### Analysis of Py District Schools
   >* OBSERVATION 1: The smaller the school size, the better overall pass performance. Better overall pass performance may also be correlated to school _type_ since the Charter schools are generally smaller than the District schools. It would be nice to look into if smaller schools have a lower student-teacher ratio than the larger school, as could be assumed, but this is a limitation of the current data where faculty size is not provided.
   
   >* OBSERVATION 2: There is no correlation between per student budget and greater performance. This is likely because the per student budget variance is not significant across schools. The spread is under $100. If the set were larger, say all the districts in the state, perhaps the results would vary.
   
   >* OBSERVATION 3: There is not a material difference in results per grade by school for either the math scores or the reading scores. Said differently, average passing rates by subject, across grades within an individual school, are fairly stable. Based on this, there may need to be an audit of either the base subject curriculums or subject department leadership.

In [None]:
import os
import pandas as pd
import numpy as np

school_path = os.path.join("Resources", "schools_complete.csv")
student_path = os.path.join("Resources", "students_complete.csv")

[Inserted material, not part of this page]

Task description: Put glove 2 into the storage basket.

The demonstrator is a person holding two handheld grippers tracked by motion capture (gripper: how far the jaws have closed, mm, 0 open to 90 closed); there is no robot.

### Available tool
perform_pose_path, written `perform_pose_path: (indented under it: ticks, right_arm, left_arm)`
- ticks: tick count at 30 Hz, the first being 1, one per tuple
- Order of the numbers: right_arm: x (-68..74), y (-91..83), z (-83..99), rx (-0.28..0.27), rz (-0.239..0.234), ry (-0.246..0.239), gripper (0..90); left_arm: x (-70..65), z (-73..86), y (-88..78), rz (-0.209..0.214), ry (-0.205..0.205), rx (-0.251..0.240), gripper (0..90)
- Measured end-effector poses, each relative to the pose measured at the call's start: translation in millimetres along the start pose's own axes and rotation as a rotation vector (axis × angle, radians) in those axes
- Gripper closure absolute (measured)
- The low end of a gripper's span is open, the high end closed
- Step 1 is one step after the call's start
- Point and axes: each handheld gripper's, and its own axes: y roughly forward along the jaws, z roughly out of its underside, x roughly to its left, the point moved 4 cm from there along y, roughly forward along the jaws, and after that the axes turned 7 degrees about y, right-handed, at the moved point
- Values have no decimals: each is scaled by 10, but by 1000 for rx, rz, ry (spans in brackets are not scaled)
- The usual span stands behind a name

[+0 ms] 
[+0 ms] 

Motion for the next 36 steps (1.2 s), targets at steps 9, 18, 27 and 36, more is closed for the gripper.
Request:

school_info = pd.read_csv(school_path)
student_info = pd.read_csv(student_path)

primary_df = pd.merge(school_info, student_info, how='outer', on='school_name', sort=False)
primary_df = (primary_df.rename(columns={'school_name': 'School Name', 
                                         'type': 'School Type', 
                                         'size': 'Size', 
                                         'budget': 'Budget', 
                                         'student_name': 'Student',
                                         'grade': 'Grade', 
                                         'gender': 'Gender', 
                                         'reading_score': 'Reading Score', 
                                         'math_score': 'Math Score'}))
# primary_df.head()

school_count = primary_df['School Name'].nunique()
school_names = primary_df['School Name'].unique()
student_count = primary_df['Student ID'].nunique()
total_budget = ((primary_df['Budget']).drop_duplicates()).sum()
avg_math = ((primary_df['Math Score'].sum()) / student_count).round(2)
avg_read = ((primary_df['Reading Score'].sum()) / student_count).round(2)
math_pass = (len(primary_df.loc[primary_df['Math Score'] >= 70]) / student_count) * 100
read_pass = (len(primary_df.loc[primary_df['Reading Score'] >= 70]) / student_count) * 100
overall_pass = (math_pass + read_pass) / 2

## EXCEPTION NOTES ['Overall Pass' & Scores by School Spending, Size, and Type] :

Validate with client that they want this calculated in this method. 
This recommendation carries through all 'Overall Pass Rate' calculations in the project.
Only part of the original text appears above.